What the exercise asks
Nothing in the listing may be skipped; repeat it all exactly.

Dataset section
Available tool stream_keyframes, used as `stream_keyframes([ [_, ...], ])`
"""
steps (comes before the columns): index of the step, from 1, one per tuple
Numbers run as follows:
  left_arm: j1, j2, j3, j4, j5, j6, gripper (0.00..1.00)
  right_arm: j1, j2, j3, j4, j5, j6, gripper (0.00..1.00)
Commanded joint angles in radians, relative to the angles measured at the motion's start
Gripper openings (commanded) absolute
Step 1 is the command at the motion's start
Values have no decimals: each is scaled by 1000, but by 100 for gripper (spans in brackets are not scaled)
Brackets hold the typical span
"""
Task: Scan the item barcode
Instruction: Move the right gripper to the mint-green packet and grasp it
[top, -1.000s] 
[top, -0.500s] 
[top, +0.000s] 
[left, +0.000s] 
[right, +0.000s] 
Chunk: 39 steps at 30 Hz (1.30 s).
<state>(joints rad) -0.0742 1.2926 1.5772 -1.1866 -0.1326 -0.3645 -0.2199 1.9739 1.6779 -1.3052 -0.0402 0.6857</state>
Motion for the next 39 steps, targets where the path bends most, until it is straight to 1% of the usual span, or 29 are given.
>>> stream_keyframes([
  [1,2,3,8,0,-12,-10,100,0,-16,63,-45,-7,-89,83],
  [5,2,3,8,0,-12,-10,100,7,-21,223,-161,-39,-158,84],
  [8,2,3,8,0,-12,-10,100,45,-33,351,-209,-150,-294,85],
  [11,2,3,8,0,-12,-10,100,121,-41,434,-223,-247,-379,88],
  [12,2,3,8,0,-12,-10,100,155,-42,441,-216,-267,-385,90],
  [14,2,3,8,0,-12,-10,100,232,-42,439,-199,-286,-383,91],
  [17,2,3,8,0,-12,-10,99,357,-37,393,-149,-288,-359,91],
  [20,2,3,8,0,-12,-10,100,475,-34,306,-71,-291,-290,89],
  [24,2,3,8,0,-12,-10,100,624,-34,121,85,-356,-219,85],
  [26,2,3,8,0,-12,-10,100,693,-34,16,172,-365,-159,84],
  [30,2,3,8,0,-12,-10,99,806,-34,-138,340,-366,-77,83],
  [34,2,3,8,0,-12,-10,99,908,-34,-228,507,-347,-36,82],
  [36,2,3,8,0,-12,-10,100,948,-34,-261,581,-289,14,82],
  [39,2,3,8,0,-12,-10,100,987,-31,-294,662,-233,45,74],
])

Answer to this problem
Available tool stream_keyframes, used as `stream_keyframes([ [_, ...], ])`
"""
steps (comes before the columns): index of the step, from 1, one per tuple
Numbers run as follows:
  left_arm: j1, j2, j3, j4, j5, j6, gripper (0.00..1.00)
  right_arm: j1, j2, j3, j4, j5, j6, gripper (0.00..1.00)
Commanded joint angles in radians, relative to the angles measured at the motion's start
Gripper openings (commanded) absolute
Step 1 is the command at the motion's start
Values have no decimals: each is scaled by 1000, but by 100 for gripper (spans in brackets are not scaled)
Brackets hold the typical span
"""
Task: Scan the item barcode
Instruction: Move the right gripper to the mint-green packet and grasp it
[top, -1.000s] 
[top, -0.500s] 
[top, +0.000s] 
[left, +0.000s] 
[right, +0.000s] 
Chunk: 39 steps at 30 Hz (1.30 s).
<state>(joints rad) -0.0742 1.2926 1.5772 -1.1866 -0.1326 -0.3645 -0.2199 1.9739 1.6779 -1.3052 -0.0402 0.6857</state>
Motion for the next 39 steps, targets where the path bends most, until it is straight to 1% of the usual span, or 29 are given.
>>> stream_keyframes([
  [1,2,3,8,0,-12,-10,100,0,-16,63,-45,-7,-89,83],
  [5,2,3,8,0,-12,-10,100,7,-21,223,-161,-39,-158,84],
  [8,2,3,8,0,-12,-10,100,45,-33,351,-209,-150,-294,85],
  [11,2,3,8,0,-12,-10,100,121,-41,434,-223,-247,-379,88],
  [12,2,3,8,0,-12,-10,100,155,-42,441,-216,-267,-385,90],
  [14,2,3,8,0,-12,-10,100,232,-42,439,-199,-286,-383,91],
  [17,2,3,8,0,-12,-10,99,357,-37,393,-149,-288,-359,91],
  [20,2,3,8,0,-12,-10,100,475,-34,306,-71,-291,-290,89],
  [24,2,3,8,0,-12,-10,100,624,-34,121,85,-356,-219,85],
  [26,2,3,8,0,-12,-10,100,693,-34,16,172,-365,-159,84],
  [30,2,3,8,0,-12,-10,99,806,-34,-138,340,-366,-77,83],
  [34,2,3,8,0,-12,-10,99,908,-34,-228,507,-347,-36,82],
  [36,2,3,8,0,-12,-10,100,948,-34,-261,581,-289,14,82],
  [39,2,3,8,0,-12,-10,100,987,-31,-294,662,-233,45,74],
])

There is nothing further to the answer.